La question du jour (et la réponse)

 

          « Dans votre dictée Jules-Verne  d’hier, jeudi 26,  à Nantes, que j’ai faite via le site du département de Loire-Atlantique, il y a quelque chose que je ne comprends pas : « deux cent quatre-vingts mètres », d’une part, et « dans les années quatre-vingt », d’autre part. Or, à l’école, j’ai toujours appris que pour « cent » et « vingt », quand il n’y avait pas de suite de nombre et qu’il y a plusieurs centaines ou vingtaines, on mettait toujours un « s » final à « vingt ».

             Et, là, vous avez bien à chaque fois « quatre-vingts »  tout court… ?? » 

 

Il ne faut pas confondre les adjectifs numéraux CARDINAUX et les adjectifs numéraux ORDINAUX.

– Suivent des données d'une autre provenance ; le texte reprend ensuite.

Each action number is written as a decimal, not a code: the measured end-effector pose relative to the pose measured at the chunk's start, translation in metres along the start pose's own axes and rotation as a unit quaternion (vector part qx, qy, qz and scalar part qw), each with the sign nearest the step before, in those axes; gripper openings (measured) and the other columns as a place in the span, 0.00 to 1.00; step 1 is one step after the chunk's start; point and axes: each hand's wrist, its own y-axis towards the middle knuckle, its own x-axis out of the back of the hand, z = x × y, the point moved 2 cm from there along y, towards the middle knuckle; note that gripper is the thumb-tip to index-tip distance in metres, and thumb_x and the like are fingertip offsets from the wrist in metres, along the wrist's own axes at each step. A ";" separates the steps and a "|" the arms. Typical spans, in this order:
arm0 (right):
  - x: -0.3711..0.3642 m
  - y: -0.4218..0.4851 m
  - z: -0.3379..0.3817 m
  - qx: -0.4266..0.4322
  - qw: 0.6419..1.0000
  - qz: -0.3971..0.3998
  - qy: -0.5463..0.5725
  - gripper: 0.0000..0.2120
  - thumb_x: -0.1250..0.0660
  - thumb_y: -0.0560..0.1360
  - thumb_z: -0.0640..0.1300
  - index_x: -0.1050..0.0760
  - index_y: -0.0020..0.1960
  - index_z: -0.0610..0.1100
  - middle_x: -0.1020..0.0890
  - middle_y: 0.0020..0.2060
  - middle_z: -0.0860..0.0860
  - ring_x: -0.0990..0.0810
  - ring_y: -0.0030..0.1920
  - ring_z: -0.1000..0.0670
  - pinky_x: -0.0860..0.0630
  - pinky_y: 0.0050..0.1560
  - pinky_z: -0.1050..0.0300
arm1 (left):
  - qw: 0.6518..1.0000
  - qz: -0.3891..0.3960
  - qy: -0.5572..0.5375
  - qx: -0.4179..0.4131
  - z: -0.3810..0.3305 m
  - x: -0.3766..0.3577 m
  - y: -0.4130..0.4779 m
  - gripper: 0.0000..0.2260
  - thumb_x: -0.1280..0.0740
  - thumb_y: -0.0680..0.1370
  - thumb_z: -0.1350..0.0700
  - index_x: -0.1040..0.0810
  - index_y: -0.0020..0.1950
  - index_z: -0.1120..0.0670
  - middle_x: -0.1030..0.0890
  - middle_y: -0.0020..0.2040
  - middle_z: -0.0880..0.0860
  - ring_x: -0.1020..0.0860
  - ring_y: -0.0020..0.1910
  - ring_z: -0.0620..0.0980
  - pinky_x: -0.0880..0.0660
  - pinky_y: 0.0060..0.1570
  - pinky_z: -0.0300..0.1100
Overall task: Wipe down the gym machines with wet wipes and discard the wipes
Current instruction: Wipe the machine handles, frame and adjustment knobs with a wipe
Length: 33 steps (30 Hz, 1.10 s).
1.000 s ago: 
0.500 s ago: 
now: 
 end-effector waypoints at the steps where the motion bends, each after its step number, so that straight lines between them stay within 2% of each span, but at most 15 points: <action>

Les premiers donnent un nombre, une quantité (« deux cent quatre-vingts euros » = deux cents et quatre vingtaines d’euros), « trois cents kilos »). Les seconds indiquent une place, un rang (« la page deux cent » =    la deux centième page, et non « cent quatre-vingt-dix-neuf pages plus une »), « arrêter sa lecture à la page quatre-vingt » =   à la quatre-vingtième page).

Par « les années quatre-vingt », on ne désigne pas quatre-vingts années, mais les années autour de la quatre-vingtième année du siècle.

Quand quatre-vingt (idem pour cent) est employé comme ordinal, vingt reste donc invariable.